** Opening Task material block **
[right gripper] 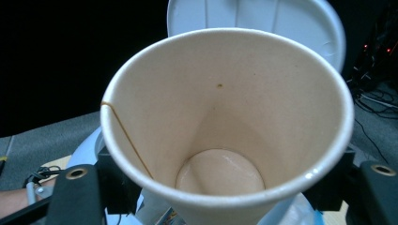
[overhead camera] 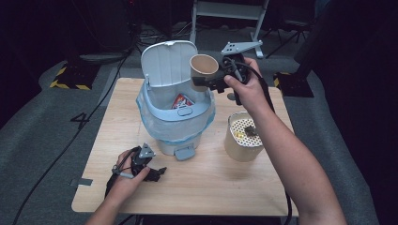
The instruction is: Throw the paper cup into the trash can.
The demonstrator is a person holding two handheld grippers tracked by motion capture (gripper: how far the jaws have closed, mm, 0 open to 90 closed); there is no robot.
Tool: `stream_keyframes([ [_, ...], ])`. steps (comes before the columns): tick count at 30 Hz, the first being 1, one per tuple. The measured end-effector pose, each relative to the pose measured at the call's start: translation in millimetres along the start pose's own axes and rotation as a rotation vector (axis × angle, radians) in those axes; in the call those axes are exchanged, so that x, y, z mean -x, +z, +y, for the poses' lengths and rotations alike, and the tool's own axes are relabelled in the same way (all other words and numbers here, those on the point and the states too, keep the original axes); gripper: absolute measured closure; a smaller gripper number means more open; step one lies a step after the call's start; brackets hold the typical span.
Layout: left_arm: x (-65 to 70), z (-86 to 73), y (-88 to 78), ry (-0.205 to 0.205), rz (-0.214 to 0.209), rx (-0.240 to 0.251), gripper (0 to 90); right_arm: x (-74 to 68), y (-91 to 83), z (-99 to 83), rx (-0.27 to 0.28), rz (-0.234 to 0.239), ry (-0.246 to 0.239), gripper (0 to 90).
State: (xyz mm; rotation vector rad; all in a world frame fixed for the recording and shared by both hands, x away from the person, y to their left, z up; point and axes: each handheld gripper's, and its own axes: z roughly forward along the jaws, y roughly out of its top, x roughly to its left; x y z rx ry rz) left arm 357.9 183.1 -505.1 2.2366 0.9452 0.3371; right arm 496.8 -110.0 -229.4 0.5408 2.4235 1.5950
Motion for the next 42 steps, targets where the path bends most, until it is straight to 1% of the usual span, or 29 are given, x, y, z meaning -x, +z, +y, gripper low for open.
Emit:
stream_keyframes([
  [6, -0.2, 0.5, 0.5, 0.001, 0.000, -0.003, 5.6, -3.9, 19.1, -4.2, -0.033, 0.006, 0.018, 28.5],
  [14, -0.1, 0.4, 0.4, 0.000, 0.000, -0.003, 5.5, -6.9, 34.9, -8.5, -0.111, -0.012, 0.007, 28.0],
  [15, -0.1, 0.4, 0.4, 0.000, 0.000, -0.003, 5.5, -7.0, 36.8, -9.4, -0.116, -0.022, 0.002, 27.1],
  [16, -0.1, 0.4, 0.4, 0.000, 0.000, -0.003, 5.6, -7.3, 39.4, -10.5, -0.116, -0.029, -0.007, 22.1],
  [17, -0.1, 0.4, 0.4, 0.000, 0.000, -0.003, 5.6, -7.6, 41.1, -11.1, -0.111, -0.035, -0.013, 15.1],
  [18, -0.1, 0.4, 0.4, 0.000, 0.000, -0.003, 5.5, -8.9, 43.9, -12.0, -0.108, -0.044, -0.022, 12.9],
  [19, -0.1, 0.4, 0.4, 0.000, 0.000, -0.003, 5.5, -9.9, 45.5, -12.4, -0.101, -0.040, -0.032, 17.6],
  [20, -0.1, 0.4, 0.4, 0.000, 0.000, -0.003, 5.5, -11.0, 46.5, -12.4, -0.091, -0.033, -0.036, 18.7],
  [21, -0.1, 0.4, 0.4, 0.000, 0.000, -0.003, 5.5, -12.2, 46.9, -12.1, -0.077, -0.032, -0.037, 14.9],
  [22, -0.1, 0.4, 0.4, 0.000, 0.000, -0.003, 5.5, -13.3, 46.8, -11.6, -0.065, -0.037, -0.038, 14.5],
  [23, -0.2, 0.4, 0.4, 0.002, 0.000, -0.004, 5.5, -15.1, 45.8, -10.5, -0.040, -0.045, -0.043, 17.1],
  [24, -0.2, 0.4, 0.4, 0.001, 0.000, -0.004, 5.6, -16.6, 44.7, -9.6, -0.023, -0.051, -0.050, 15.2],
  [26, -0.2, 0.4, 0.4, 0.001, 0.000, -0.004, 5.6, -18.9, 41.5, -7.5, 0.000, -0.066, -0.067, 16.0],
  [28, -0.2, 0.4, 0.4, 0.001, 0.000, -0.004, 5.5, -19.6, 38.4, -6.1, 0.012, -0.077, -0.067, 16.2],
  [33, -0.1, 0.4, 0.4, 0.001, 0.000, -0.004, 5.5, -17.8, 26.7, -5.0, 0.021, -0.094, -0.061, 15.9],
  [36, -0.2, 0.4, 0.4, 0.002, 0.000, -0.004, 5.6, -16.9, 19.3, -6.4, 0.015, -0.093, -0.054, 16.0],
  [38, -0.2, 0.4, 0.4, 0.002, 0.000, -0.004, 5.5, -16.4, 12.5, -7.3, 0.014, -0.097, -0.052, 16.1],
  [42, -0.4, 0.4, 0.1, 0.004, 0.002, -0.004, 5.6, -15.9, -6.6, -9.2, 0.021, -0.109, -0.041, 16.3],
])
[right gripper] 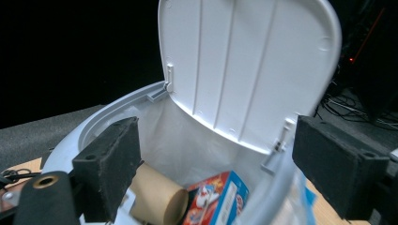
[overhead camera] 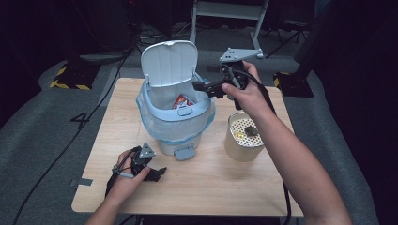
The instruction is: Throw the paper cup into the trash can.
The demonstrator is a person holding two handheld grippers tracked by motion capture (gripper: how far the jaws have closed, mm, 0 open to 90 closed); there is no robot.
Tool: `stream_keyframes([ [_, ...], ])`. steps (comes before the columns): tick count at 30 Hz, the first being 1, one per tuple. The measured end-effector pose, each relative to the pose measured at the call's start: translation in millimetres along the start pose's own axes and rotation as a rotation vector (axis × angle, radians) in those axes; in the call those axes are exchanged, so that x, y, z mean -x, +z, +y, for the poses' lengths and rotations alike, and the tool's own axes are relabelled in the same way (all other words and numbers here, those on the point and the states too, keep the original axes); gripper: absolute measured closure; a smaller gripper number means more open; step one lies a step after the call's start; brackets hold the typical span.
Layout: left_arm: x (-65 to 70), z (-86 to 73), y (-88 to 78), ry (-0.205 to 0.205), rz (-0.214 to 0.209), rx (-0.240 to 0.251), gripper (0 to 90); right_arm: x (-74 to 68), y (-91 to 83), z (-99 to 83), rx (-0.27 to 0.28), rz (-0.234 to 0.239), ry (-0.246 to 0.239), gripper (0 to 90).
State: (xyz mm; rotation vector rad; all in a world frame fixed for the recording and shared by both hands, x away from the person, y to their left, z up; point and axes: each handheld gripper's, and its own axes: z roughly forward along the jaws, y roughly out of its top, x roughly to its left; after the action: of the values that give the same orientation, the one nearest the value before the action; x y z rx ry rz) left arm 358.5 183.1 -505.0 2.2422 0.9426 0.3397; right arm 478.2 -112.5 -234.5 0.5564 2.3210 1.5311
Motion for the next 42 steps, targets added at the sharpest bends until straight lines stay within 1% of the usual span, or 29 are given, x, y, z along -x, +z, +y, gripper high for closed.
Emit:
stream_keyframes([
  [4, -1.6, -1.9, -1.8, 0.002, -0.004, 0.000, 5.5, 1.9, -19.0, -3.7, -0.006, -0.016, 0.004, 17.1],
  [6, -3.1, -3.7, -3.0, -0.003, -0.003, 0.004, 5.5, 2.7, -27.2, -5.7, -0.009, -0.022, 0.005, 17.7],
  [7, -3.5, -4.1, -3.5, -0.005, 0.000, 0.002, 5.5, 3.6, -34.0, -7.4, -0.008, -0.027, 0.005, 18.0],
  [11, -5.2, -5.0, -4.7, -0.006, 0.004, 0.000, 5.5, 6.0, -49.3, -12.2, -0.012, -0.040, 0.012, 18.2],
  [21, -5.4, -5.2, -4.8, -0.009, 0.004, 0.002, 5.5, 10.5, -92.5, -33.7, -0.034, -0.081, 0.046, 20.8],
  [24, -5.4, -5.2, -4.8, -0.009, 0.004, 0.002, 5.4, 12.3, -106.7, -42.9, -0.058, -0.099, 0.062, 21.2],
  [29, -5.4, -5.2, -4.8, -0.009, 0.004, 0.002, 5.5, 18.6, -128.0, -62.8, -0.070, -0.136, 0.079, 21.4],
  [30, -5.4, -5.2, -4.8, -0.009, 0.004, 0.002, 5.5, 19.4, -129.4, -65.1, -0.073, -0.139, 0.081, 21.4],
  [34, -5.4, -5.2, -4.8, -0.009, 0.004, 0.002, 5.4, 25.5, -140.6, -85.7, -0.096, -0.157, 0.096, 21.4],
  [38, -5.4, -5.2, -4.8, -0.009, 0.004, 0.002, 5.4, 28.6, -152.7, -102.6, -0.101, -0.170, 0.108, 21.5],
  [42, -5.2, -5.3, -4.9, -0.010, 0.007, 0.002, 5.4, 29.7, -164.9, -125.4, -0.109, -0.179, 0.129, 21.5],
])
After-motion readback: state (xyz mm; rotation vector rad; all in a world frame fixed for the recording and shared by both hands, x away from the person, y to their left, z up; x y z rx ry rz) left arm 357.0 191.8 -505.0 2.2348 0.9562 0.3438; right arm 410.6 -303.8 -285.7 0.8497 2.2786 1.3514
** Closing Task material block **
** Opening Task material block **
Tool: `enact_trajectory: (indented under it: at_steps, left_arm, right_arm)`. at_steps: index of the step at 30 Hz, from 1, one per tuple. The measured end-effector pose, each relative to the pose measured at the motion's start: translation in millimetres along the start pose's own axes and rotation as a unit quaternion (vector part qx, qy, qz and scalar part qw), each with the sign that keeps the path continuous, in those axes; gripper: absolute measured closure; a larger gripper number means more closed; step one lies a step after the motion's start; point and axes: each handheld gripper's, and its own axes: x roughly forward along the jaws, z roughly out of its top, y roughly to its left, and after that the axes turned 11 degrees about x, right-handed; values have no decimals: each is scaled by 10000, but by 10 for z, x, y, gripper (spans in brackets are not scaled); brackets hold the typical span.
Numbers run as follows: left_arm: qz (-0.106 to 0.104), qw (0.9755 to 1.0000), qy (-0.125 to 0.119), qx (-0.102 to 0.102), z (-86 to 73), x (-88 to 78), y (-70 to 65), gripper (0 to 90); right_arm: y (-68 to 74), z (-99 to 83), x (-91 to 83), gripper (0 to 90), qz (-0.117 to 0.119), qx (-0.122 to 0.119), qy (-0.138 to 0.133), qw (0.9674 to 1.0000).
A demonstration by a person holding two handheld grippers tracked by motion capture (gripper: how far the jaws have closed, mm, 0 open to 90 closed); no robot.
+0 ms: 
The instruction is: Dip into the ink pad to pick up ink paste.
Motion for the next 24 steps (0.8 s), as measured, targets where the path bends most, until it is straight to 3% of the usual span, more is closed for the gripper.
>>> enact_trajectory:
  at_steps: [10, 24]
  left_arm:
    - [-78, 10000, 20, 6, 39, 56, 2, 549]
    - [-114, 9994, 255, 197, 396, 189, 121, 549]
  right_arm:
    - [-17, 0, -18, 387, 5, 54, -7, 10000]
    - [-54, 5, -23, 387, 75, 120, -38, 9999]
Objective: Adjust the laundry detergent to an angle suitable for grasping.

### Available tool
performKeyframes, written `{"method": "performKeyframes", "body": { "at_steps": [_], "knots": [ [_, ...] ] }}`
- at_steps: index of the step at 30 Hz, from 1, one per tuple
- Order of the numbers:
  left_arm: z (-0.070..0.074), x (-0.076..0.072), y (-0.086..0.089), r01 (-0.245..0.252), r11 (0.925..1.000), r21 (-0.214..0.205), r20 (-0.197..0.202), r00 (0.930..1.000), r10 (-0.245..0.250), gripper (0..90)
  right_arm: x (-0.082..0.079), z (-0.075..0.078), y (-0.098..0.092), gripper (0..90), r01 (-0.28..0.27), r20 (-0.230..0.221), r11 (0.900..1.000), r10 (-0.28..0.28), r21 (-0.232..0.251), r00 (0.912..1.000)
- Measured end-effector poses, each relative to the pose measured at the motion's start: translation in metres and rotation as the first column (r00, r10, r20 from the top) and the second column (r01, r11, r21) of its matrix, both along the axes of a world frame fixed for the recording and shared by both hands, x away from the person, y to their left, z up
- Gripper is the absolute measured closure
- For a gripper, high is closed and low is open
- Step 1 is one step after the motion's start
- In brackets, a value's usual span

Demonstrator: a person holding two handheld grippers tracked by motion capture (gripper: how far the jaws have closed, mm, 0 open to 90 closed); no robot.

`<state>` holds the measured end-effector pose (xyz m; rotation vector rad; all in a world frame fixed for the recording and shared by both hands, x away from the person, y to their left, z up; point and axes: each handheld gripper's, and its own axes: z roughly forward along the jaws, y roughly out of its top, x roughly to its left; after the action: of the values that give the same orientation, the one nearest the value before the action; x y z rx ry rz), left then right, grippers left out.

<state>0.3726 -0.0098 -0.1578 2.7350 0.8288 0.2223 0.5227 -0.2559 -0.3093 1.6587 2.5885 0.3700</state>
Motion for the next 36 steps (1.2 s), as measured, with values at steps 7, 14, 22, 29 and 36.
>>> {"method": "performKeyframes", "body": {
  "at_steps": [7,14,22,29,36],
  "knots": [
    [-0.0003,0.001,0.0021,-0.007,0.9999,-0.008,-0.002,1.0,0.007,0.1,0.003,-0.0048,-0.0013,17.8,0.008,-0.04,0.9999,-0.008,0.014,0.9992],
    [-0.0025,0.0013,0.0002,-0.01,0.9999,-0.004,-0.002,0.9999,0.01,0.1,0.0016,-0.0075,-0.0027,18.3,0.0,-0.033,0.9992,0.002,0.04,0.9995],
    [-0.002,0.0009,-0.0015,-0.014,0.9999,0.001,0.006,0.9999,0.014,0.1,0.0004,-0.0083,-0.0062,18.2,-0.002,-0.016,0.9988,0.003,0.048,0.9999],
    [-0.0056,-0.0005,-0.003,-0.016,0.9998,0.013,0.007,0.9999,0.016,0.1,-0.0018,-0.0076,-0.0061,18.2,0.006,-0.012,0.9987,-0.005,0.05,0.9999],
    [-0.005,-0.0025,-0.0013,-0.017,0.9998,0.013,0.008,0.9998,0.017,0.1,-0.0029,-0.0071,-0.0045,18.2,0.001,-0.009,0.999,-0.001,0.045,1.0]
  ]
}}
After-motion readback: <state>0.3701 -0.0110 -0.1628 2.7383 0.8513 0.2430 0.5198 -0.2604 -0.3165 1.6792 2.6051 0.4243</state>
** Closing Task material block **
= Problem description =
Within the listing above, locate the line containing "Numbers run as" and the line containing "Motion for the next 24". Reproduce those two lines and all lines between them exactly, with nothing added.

= Reply to the task =
Numbers run as follows: left_arm: qz (-0.106 to 0.104), qw (0.9755 to 1.0000), qy (-0.125 to 0.119), qx (-0.102 to 0.102), z (-86 to 73), x (-88 to 78), y (-70 to 65), gripper (0 to 90); right_arm: y (-68 to 74), z (-99 to 83), x (-91 to 83), gripper (0 to 90), qz (-0.117 to 0.119), qx (-0.122 to 0.119), qy (-0.138 to 0.133), qw (0.9674 to 1.0000).
A demonstration by a person holding two handheld grippers tracked by motion capture (gripper: how far the jaws have closed, mm, 0 open to 90 closed); no robot.
+0 ms: 
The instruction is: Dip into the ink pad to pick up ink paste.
Motion for the next 24 steps (0.8 s), as measured, targets where the path bends most, until it is straight to 3% of the usual span, more is closed for the gripper.

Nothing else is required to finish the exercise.